**WORK INSTRUCTIONS**: Please copy each line of the records below that includes the word "gripper".

━━━━━━━━

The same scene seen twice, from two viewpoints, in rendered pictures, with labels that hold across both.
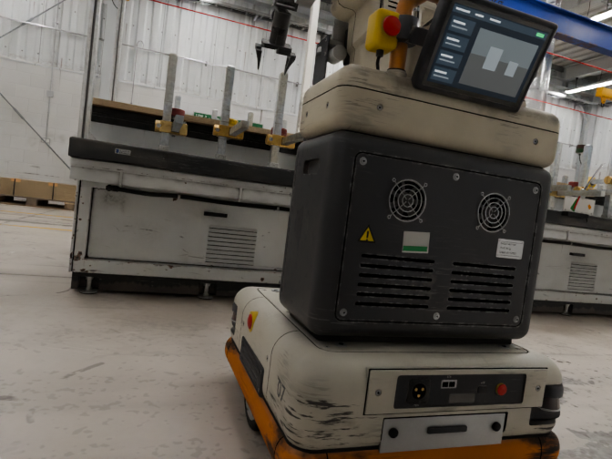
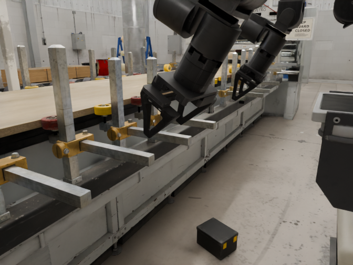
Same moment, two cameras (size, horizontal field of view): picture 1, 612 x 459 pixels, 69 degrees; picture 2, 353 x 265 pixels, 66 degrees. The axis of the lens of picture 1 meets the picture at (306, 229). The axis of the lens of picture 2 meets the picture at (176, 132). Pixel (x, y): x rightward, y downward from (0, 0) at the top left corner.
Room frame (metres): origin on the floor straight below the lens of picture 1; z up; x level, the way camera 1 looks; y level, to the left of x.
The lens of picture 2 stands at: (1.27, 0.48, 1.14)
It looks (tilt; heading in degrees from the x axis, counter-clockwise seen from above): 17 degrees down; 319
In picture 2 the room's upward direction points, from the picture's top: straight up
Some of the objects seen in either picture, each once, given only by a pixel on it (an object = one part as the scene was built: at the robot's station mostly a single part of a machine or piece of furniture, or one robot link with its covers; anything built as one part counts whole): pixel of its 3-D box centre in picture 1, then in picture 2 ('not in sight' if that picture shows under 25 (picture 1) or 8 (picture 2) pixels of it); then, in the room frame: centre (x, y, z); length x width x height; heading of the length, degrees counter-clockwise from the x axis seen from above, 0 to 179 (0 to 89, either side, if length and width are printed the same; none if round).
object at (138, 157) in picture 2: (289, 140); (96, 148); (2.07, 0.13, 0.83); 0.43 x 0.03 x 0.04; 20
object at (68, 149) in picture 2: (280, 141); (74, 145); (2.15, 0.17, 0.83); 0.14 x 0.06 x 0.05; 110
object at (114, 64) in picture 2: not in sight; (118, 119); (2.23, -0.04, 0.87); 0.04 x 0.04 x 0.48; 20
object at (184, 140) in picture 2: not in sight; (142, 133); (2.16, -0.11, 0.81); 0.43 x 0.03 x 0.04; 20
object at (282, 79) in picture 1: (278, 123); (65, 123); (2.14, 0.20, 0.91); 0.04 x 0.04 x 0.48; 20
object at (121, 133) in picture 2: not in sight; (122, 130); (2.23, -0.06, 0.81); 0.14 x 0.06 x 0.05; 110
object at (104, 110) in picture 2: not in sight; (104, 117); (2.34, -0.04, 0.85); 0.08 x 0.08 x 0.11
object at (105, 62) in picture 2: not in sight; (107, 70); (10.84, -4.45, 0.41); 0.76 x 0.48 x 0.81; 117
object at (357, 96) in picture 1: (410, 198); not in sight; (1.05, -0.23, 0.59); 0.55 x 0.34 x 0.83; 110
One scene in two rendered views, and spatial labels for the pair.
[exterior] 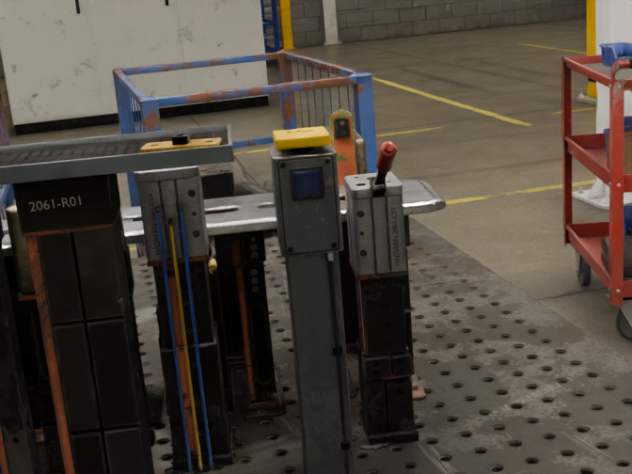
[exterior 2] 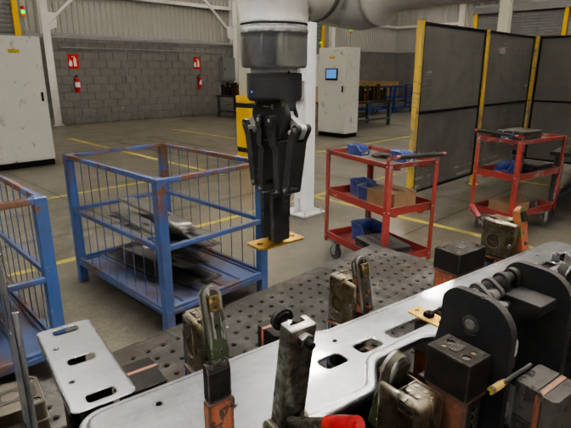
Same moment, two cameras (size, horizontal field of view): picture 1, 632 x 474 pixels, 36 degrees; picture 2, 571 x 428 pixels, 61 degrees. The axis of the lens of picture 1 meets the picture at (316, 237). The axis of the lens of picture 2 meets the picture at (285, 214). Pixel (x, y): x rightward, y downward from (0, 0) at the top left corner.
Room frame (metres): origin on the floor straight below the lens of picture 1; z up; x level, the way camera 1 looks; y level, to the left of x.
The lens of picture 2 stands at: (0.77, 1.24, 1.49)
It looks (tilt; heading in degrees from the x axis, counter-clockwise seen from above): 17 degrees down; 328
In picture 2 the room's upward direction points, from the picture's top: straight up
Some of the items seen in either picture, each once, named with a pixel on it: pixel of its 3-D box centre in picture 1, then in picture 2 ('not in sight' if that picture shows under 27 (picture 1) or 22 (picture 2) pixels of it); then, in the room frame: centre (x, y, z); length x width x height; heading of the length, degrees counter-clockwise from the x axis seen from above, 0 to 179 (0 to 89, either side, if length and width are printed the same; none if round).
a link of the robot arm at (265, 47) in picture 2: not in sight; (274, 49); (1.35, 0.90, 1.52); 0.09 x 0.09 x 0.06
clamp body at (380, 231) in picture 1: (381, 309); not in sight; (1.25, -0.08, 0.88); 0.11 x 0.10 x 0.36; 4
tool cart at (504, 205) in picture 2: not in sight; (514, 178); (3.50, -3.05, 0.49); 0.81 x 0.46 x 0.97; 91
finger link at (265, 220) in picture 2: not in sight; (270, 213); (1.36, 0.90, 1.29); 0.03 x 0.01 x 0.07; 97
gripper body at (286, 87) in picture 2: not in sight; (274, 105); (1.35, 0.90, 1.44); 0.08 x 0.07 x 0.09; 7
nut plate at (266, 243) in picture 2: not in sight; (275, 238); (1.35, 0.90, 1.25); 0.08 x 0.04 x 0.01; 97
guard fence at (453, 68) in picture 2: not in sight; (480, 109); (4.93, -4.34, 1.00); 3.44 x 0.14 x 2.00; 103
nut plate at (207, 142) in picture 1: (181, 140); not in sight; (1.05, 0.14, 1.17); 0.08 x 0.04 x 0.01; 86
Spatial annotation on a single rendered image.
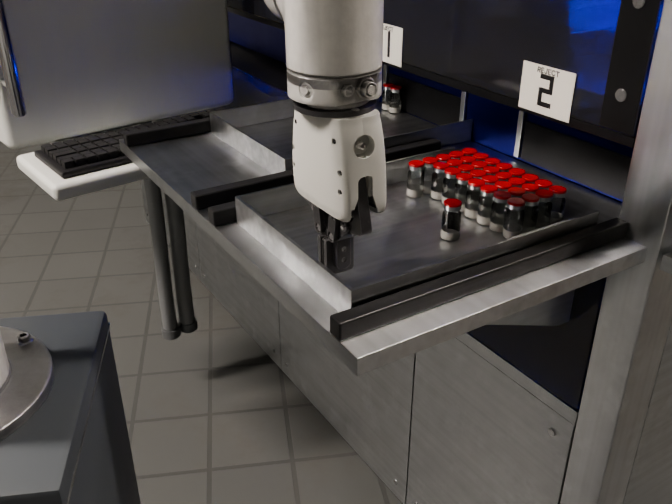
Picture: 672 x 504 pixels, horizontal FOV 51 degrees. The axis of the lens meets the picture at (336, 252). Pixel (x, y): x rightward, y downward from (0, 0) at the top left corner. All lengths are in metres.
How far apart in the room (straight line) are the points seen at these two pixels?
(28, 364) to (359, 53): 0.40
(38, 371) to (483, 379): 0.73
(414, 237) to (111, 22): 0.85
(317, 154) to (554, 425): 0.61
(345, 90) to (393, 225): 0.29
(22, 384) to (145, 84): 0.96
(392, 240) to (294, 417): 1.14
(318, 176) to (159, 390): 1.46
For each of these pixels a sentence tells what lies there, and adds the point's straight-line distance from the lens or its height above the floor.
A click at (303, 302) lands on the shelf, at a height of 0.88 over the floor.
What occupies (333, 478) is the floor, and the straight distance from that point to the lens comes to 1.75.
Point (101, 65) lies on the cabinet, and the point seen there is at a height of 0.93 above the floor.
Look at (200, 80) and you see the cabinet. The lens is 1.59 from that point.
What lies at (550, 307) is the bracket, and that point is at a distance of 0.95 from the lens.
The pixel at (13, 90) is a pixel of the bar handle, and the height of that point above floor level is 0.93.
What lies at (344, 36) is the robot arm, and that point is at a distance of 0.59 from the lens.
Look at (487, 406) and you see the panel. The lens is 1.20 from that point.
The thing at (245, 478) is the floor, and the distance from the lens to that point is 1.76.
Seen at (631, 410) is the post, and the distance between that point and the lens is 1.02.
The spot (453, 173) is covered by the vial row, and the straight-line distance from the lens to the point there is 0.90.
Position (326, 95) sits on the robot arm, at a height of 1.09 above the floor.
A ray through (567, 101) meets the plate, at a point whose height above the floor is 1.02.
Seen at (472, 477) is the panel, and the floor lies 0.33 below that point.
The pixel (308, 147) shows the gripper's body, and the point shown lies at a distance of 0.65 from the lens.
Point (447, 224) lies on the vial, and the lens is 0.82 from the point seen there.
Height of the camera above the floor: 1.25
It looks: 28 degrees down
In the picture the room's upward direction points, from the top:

━━━━━━━━

**YOUR RESPONSE**:
gripper body at (286, 87) in picture 2: not in sight; (274, 105); (1.35, 0.90, 1.44); 0.08 x 0.07 x 0.09; 7
The pixel (308, 147) shows the gripper's body, and the point shown lies at a distance of 0.65 from the lens.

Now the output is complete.